At City Hall, it still does, however, and will until employees who have been with the city for at least 12 years, dating back to the 1998 formula choice, retire in coming decades. Of the 21 city pensions above $100,000, 14 are based on calculations that can include overtime and other extras.
Retirees, though, argue they should not be faulted for abiding by provisions established by the city. The fact that the pension system now is viewed as financially unsustainable - without major changes, the $2 billion retirement fund will go broke in about 20 years, consultants warn - is, they insist, a problem of the city's making, not theirs.

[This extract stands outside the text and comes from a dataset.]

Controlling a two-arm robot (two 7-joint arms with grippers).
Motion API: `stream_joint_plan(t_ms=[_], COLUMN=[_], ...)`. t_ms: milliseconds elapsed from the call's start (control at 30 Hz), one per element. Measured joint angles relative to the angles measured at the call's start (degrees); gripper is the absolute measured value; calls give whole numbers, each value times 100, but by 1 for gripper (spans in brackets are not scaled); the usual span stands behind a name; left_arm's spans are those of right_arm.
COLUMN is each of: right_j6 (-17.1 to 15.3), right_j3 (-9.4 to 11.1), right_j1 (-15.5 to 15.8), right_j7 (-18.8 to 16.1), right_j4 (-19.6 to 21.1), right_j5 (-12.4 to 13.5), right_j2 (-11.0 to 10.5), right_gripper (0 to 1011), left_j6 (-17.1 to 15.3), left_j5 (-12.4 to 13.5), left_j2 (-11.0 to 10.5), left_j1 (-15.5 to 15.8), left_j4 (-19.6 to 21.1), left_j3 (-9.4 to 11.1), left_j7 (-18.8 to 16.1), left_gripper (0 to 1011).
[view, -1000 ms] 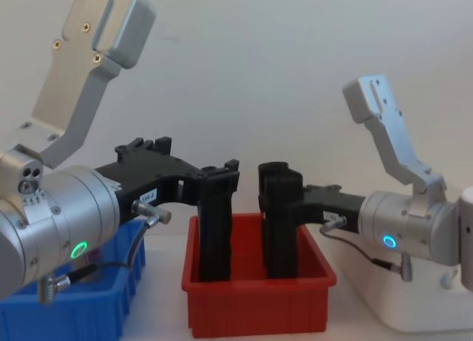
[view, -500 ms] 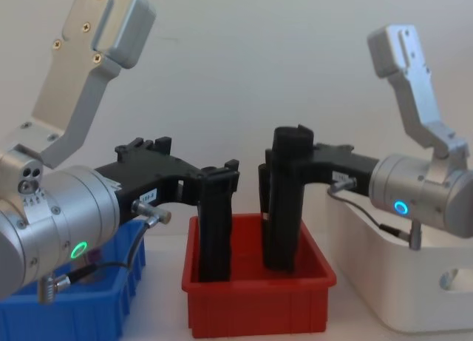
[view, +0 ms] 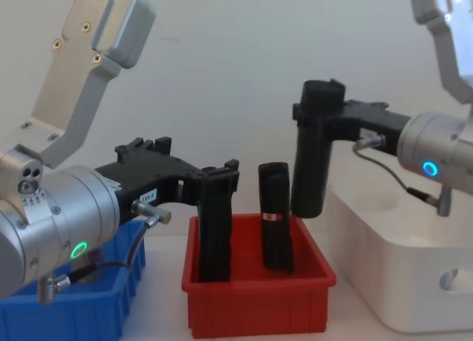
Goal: Pick the cotton swabs from the blue box and place them into the white box.
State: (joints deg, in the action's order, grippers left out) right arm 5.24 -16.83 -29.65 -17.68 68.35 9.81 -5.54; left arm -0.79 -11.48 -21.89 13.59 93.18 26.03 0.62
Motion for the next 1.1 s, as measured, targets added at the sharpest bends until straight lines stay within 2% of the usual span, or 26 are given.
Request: stream_joint_plan(t_ms=[133,500,800,1100], right_j6=[-167,-527,-782,-990], right_j3=[65,250,377,445], right_j1=[169,504,744,876], right_j7=[265,733,1057,1207], right_j4=[398,1057,1402,1525], right_j5=[23,117,191,243], right_j2=[-107,-362,-531,-615], right_gripper=[506,506,506,506], left_j6=[0,0,0,0], left_j5=[0,0,0,0], left_j2=[0,0,0,0], left_j1=[0,0,0,0], left_j4=[0,0,0,0], left_j3=[0,0,0,0], left_j7=[0,0,0,0], left_gripper=[1003,1003,1003,1003])
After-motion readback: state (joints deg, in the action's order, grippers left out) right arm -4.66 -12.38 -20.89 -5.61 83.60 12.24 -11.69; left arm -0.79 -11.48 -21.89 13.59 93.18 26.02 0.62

"I blame the city for not being consistent and not paying into the system what it should have over the years," said Max Brown, who draws a $108,160 pension based on a 38-year career in UC's Department of Mechanical and Industrial Engineering. Brown, who retired in 1998, added that he turned down several offers over the years that would have doubled his salary, motivated largely by a generous retirement health plan.
"My basic problem is that I worked toward retirement all my life and now I am being called greedy for wanting what was guaranteed by the city," Brown said.
'Devotion to the job'
Nurse Jetter, who still works occasionally at University Hospital, said that professional commitment blended with pension considerations in her decision to work overtime and hold on to vacation and sick time.

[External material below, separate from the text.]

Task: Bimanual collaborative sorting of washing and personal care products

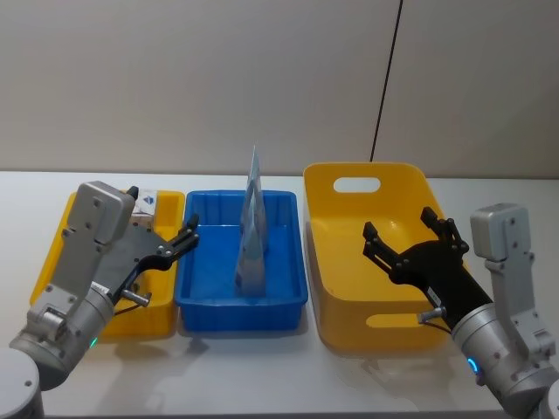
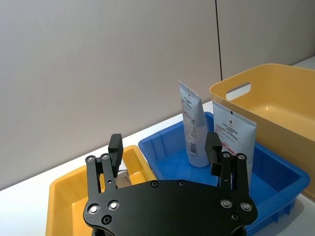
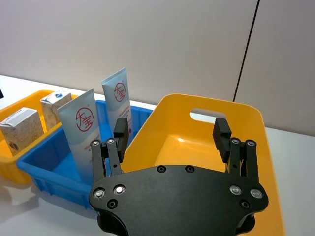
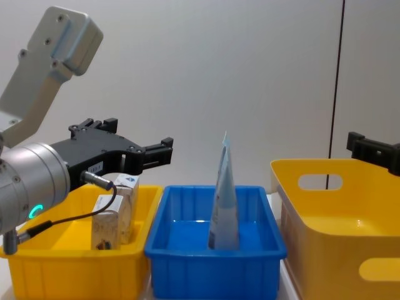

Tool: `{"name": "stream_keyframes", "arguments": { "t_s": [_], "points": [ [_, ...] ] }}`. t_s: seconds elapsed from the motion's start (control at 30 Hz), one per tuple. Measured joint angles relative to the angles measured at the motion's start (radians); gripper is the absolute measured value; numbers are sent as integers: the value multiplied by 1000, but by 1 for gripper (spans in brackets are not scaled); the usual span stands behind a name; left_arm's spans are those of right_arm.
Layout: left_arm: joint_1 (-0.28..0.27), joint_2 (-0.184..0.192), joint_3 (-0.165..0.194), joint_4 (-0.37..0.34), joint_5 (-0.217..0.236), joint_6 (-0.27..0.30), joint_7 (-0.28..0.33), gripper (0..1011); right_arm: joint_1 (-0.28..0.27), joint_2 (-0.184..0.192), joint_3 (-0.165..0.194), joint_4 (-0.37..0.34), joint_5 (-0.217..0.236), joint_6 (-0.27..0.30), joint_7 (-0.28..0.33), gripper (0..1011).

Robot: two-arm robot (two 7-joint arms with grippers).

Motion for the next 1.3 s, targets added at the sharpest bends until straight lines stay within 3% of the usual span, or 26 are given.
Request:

"It was 100 percent of my decision to stay," Jetter said of the city pension plan, to which some University Hospital and University of Cincinnati employees belong.
"A lot of overtime was available and I worked a lot of hours. It was a personal sacrifice, but the plus was you'd get the extra cash now and I knew it would make for a better pension later. If you don't give people credit for that in their pension, you take away a big part of the incentive for them to work all those hours."
In Jetter's case, the overtime and leave provisions were a huge incentive that allowed her pension to balloon over the past five years to $191,400.
City records show that as much as $133,876 in overtime and lump-sum payments per year factored into her pension, which is based on employees' three highest-paid years. The records also indicate that Jetter's salary in those years was $85,000-plus, but Jetter, saying that figure apparently includes bonuses and other salary enhancements, said her base pay never exceeded the mid-$50,000 range.
Her response to those who question such a wide disparity between her salary and pension, Jetter said, is simple: "It's not all about the money."
"You're providing service," she said. "You see a benefit later, but it begins with devotion to the job."
UCSD's Erie and others find such explanations unpersuasive.
"I think it's more about devotion to self," Erie said.
"That's why so many public pensions are on the endangered species list. It's that kind of moral amnesia and lack of concern for the long-term common good that got us in so much trouble."